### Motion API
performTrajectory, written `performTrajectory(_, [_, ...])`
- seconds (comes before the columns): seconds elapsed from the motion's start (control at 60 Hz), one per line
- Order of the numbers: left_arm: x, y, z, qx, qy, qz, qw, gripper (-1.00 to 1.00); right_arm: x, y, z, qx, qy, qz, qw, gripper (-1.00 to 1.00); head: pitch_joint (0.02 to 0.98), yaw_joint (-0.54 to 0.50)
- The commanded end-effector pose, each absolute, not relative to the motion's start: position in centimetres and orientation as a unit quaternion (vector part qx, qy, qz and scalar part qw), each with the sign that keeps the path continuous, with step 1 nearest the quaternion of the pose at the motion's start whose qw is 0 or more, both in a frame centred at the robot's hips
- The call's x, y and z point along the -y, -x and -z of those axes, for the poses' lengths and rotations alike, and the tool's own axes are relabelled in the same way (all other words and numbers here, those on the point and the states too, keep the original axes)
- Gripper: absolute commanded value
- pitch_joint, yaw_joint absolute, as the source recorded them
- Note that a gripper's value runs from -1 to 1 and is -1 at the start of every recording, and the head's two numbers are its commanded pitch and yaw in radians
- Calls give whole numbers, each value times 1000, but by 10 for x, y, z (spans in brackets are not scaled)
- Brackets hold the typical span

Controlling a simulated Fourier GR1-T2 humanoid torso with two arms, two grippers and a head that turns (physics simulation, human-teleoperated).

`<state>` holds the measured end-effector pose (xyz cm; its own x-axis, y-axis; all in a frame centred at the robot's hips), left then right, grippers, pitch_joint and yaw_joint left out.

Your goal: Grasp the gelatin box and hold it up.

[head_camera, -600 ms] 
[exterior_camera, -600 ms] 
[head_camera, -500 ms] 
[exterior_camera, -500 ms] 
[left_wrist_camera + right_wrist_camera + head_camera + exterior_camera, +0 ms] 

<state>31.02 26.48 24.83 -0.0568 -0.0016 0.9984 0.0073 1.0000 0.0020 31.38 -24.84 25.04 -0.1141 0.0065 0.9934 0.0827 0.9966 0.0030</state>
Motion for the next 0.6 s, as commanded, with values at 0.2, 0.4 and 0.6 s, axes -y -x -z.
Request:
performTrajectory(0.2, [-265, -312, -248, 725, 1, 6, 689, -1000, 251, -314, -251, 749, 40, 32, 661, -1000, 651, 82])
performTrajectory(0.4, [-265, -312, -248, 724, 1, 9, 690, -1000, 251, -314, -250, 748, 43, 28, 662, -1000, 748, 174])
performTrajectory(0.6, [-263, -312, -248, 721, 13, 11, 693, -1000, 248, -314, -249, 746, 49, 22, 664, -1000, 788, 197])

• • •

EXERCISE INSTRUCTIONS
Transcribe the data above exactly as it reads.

RESULT OF THIS TASK
### Motion API
performTrajectory, written `performTrajectory(_, [_, ...])`
- seconds (comes before the columns): seconds elapsed from the motion's start (control at 60 Hz), one per line
- Order of the numbers: left_arm: x, y, z, qx, qy, qz, qw, gripper (-1.00 to 1.00); right_arm: x, y, z, qx, qy, qz, qw, gripper (-1.00 to 1.00); head: pitch_joint (0.02 to 0.98), yaw_joint (-0.54 to 0.50)
- The commanded end-effector pose, each absolute, not relative to the motion's start: position in centimetres and orientation as a unit quaternion (vector part qx, qy, qz and scalar part qw), each with the sign that keeps the path continuous, with step 1 nearest the quaternion of the pose at the motion's start whose qw is 0 or more, both in a frame centred at the robot's hips
- The call's x, y and z point along the -y, -x and -z of those axes, for the poses' lengths and rotations alike, and the tool's own axes are relabelled in the same way (all other words and numbers here, those on the point and the states too, keep the original axes)
- Gripper: absolute commanded value
- pitch_joint, yaw_joint absolute, as the source recorded them
- Note that a gripper's value runs from -1 to 1 and is -1 at the start of every recording, and the head's two numbers are its commanded pitch and yaw in radians
- Calls give whole numbers, each value times 1000, but by 10 for x, y, z (spans in brackets are not scaled)
- Brackets hold the typical span

Controlling a simulated Fourier GR1-T2 humanoid torso with two arms, two grippers and a head that turns (physics simulation, human-teleoperated).

`<state>` holds the measured end-effector pose (xyz cm; its own x-axis, y-axis; all in a frame centred at the robot's hips), left then right, grippers, pitch_joint and yaw_joint left out.

Your goal: Grasp the gelatin box and hold it up.

[head_camera, -600 ms] 
[exterior_camera, -600 ms] 
[head_camera, -500 ms] 
[exterior_camera, -500 ms] 
[left_wrist_camera + right_wrist_camera + head_camera + exterior_camera, +0 ms] 

<state>31.02 26.48 24.83 -0.0568 -0.0016 0.9984 0.0073 1.0000 0.0020 31.38 -24.84 25.04 -0.1141 0.0065 0.9934 0.0827 0.9966 0.0030</state>
Motion for the next 0.6 s, as commanded, with values at 0.2, 0.4 and 0.6 s, axes -y -x -z.
Request:
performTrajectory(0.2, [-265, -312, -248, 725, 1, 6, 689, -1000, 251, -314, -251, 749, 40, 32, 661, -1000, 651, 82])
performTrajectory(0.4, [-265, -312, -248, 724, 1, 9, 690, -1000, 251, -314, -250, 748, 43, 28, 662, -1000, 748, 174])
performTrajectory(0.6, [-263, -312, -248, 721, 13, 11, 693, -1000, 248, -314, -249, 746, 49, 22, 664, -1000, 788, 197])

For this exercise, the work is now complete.